EXERCISE —
Search through the entries for the word "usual" and copy every line that has it.

--- START ---

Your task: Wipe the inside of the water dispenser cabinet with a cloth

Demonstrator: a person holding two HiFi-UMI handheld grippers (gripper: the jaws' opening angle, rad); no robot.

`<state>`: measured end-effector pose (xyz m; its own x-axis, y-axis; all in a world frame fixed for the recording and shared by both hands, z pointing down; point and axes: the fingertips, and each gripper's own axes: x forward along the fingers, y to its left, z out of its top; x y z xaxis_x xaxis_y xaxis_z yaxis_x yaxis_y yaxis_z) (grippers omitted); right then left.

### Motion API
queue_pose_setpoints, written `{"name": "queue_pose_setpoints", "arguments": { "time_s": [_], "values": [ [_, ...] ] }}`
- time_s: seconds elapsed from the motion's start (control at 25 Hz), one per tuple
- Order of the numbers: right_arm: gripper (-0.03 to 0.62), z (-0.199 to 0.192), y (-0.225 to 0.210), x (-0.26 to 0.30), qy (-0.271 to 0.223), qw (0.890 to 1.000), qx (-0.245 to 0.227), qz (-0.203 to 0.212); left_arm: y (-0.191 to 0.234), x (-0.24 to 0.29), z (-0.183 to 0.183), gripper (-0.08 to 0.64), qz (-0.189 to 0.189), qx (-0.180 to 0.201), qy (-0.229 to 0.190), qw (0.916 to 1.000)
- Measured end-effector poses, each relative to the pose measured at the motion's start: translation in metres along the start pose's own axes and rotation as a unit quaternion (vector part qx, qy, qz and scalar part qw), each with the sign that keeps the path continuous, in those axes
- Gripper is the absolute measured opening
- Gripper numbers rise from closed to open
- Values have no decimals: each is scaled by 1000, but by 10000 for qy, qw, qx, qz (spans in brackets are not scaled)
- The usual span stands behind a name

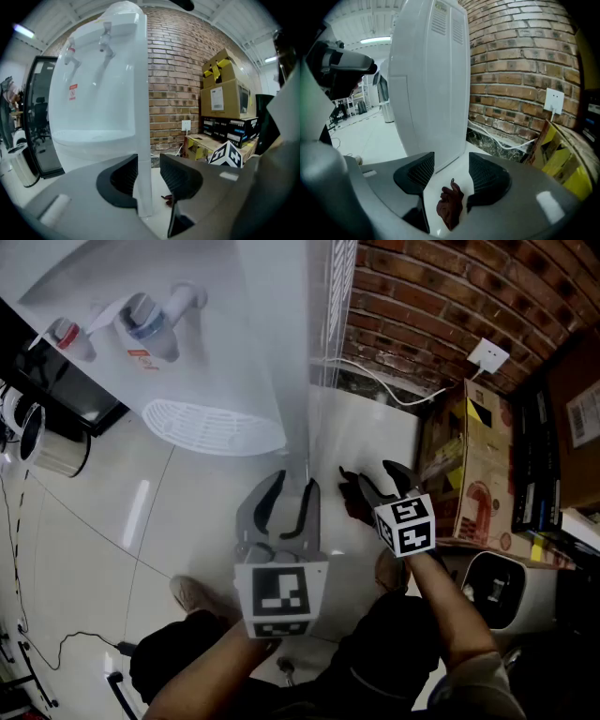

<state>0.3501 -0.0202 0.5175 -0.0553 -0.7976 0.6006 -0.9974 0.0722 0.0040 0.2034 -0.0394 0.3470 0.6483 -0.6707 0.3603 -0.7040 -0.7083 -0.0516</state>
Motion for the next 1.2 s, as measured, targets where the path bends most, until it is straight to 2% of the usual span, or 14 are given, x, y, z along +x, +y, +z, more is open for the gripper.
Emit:
{"name": "queue_pose_setpoints", "arguments": {
  "time_s": [0.2, 0.32, 0.52, 0.72, 0.8, 0.96, 1.08, 1.2],
  "values": [
    [265, -54, -2, 36, 662, 9972, -287, 196, -2, 25, -62, 123, 147, -184, 660, 9975],
    [279, -90, -7, 56, 1082, 9933, -322, 259, -12, 33, -85, 123, 130, -306, 942, 9950],
    [310, -146, -5, 92, 1775, 9819, -452, 487, -29, 39, -94, 124, 36, -336, 1104, 9933],
    [309, -185, -4, 117, 2257, 9709, -615, 519, -25, 35, -96, 132, 206, -59, 1183, 9927],
    [277, -201, -6, 122, 2493, 9651, -638, 489, -22, 33, -100, 132, 276, -63, 1234, 9919],
    [125, -214, -1, 121, 2686, 9600, -461, 647, -17, 34, -98, 132, 352, -260, 1232, 9914],
    [97, -203, -2, 110, 2657, 9610, -390, 654, -12, 32, -87, 132, 440, -368, 1086, 9924],
    [94, -175, -4, 85, 2249, 9729, -15, 531, -6, 21, -77, 132, 563, -400, 993, 9927]
  ]
}}
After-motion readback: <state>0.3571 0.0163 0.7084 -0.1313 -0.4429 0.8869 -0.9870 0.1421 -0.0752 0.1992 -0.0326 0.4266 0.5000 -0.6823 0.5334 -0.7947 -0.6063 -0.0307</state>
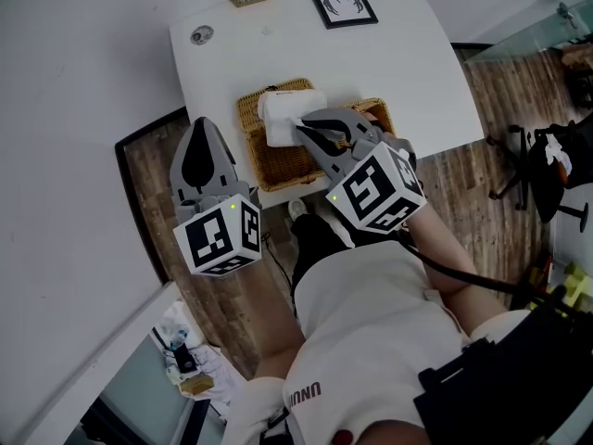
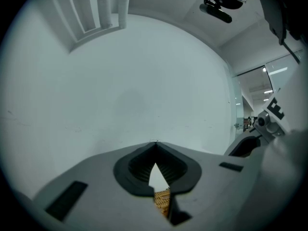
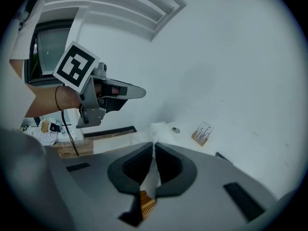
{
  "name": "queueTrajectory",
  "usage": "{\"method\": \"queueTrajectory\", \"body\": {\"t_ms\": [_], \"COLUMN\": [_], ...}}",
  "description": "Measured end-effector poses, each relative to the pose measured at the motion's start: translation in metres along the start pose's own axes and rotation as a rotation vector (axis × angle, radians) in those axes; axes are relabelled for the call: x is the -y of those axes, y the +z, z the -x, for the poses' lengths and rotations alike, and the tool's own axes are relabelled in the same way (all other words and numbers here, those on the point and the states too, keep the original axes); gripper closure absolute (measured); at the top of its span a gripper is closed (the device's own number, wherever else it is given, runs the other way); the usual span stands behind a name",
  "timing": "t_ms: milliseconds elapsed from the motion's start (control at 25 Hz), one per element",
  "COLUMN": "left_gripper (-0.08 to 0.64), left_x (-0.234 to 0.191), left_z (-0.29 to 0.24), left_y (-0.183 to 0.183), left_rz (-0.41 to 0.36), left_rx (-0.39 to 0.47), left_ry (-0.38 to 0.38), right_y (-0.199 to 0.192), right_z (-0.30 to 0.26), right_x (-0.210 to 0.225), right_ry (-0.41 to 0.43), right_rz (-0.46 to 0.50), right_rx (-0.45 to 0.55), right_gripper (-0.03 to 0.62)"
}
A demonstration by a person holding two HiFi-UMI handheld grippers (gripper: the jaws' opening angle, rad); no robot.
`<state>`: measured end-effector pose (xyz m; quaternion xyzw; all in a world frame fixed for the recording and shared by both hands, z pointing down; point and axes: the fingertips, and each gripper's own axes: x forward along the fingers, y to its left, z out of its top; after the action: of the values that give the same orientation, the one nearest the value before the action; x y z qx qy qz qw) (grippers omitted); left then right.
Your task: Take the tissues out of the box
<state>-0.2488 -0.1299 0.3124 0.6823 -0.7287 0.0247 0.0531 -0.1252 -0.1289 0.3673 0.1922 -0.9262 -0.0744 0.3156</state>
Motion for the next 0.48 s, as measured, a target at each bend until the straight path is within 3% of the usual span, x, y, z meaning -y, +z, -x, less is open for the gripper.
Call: {"method": "queueTrajectory", "body": {"t_ms": [480], "left_gripper": [0.548], "left_x": [0.004], "left_z": [-0.006], "left_y": [0.004], "left_rz": [-0.015], "left_rx": [0.004], "left_ry": [-0.016], "right_y": [0.01], "right_z": [0.011], "right_x": [0.021], "right_ry": [-0.082], "right_rz": [0.008], "right_rx": [0.037], "right_gripper": [0.568]}}
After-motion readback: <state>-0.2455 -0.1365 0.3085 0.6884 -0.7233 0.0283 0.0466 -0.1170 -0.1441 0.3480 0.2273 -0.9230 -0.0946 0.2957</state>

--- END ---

RESULT —
- The usual span stands behind a name
Motion for the next 1.2 s, as measured, targets where the path bends most, until it is straight to 2% of the usual span, or 14 are given, x, y, z along +x, +y, +z, more is open for the gripper.
  "description": "Measured end-effector poses, each relative to the pose measured at the motion's start: translation in metres along the start pose's own axes and rotation as a rotation vector (axis × angle, radians) in those axes; axes are relabelled for the call: x is the -y of those axes, y the +z, z the -x, for the poses' lengths and rotations alike, and the tool's own axes are relabelled in the same way (all other words and numbers here, those on the point and the states too, keep the original axes); gripper closure absolute (measured); at the top of its span a gripper is closed (the device's own number, wherever else it is given, runs the other way); the usual span stands behind a name",
Motion for the next 0.48 s, as measured, a target at each bend until the straight path is within 3% of the usual span, x, y, z meaning -y, +z, -x, less is open for the gripper.

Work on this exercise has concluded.